I recently saw Chocolate again, a beloved film that suggests that if you leave yourself completely to Cocoa, everything will be fine. For those who haven’t seen it, Juliet Binoche’s ethereal beauty has been embraced by the exotic-looking sweet poetic frame and the sensually aroused hot chocolate. It’s a lip smacker from a Phil Good movie and as soon as it’s over it will disappear from your head it doesn’t move a bit away from it

Like chocolate, every detail of modern life involves plenty of food. Someone I know posted this menu on their regular mid-week dinner Facebook. Just toss up, nothing special. Amuse-bouche was a watermelon and feta salad. Starter, shrimp biscuits, mains, quinoa and dessert chicken a la kiev, a raspberry mint sherbet. I know we’re living in an age of food but really, four meals a week on a Saturday night? What do you eat on the occasion, I ask. Heroin? Every meal, I was told with a great virtual smack, was “a celebration, cooked with passion”. A random check on what they ate for dinner with three friends was clearer than any ORG survey on how much our eating habits have changed over the past decade. There was a successful test of chocolate profiterol with broccoli soup, a salmon quiche and bitter oranges and pesto nuts.

Sometimes I think I am the only person who still eats dal-chawal most of the night. Alas, I’m not truly blue sophisticated. That provocative term has only taken over the world to describe the Wanabe gourmets who are looking for new experiences in food, dining. Cooking shows dominate the TV schedule and celebrity chefs have the social capital of Hollywood A-listers. Needless to say they are not entertaining but personally, I look at Anthony Borden because I think he is not sexy because I think about where to find the best crescents in Paris. As it turns out, anti-foodies are an uncomfortably small minority. My lack of interest in every food leads me into delightful delirium that makes me look like a madman, met with ridicule and contemptuous ridicule. Of course, I enjoy a good dinner like no one else but I wouldn’t die in a hurry if I wasn’t up to scratch. But food has become so sacred. The last time I had a party I pressured my peers to hire a caterer – although my dazzling company, guests refused to come if I had anything to do with cooking. Nowadays, food has been glamorized with great reverence, even fetish, perhaps because polite conversation does not allow us to express the same interest in sex and drugs. So wild mushrooms (not magic) in cheese sauce have become the new hedonism.

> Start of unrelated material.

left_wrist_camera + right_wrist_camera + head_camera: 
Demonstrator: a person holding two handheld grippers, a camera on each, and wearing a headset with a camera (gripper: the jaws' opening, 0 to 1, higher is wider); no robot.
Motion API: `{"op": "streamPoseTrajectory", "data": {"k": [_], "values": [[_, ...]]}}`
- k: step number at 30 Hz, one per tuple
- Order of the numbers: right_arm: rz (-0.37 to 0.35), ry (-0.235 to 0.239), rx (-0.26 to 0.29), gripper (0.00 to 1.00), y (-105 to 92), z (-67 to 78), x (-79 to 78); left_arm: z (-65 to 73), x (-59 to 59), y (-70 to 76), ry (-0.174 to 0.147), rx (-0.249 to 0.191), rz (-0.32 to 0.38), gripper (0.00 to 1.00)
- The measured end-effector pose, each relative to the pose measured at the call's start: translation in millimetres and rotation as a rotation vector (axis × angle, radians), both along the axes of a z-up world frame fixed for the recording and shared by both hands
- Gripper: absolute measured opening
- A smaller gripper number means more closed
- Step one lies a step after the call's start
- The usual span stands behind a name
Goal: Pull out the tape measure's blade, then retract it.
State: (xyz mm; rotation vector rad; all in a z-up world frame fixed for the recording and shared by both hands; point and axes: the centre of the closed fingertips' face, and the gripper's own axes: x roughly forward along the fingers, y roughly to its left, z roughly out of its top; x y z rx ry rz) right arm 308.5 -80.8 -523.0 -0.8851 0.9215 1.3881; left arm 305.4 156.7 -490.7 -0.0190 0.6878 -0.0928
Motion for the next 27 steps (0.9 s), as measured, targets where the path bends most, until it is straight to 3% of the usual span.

Throughout history, mankind has developed customs and cultures around food. “Tell me what you’re eating and I’ll tell you who you are,” the famous gastronomist Jean Anthelm Brilt-Savarin wrote in 1825 in The Physiology of Tests. As Oscar Wilde observed in The Picture of Dorian Gray in 1891, the value of the highest honor is far less than the possession of a good chef. At the risk of sounding a little self-righteous, more pressing questions are plaguing the world than what will happen for dinner. I can’t help but wonder if we shouldn’t be more concerned with what we remember than what we put in our stomachs? Insulted by the painful epicures of unpleasantly droning about ingredients and tastes, I took quotes from the Bible to protect myself from the original sin: “The muzzle will be useless; and drowsiness will clothe a man with rags.” Eat my word

[email protected]

Leave a Comment

Implement tags. Simulate a mobile device using Chrome Dev Tools Device Mode. Scroll page to activate.